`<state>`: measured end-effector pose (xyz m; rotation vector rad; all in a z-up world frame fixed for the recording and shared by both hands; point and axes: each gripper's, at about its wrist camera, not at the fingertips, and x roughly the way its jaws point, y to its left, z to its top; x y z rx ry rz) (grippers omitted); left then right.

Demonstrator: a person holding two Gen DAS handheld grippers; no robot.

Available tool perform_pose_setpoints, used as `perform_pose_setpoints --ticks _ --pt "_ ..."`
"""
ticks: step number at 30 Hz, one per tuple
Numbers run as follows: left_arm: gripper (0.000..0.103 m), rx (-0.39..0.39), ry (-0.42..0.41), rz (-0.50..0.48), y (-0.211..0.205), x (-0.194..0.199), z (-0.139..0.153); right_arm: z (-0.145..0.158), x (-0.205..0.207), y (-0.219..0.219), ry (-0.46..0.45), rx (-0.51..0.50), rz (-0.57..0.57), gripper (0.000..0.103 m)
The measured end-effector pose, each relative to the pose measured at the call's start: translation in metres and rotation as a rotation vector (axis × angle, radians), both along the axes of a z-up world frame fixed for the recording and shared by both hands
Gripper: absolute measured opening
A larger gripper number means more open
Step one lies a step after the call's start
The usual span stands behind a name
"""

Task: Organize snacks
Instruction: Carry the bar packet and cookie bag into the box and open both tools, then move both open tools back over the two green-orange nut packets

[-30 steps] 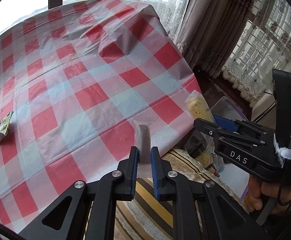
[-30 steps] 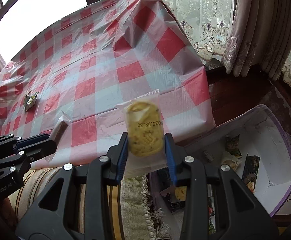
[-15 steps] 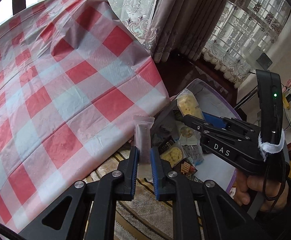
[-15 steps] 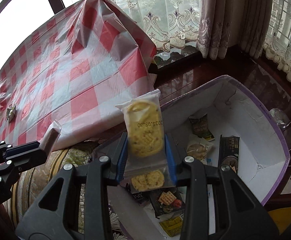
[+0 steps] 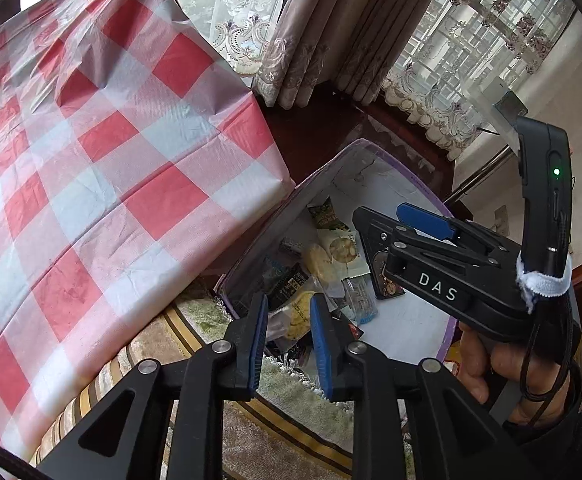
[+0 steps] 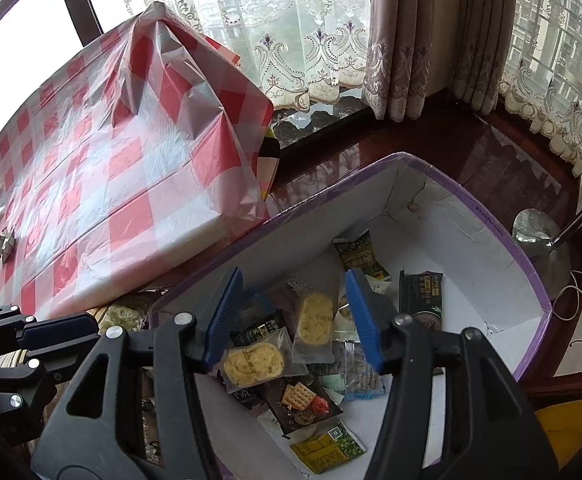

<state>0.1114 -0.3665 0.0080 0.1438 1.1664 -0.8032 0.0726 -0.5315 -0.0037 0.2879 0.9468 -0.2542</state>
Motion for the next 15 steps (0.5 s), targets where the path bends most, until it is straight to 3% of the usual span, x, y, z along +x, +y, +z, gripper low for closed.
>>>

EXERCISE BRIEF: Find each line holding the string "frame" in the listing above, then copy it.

ANSWER TO THIS PROBLEM:
`<state>`: measured end-effector pose (xyz m; rotation vector rad; all in a z-up world frame fixed for the recording and shared by both hands; point and axes: each gripper's, at about its wrist camera, not at the fingertips, and x roughly the way its jaws point, y to its left, z to its top; x y z rx ry rz) (grippers omitted); left then right.
The measured end-effector pose, each relative to the pose measured at the call's start: translation in metres and rotation as a rotation vector (axis × angle, radians), both along the axes of a z-up world frame fixed for the recording and shared by both hands

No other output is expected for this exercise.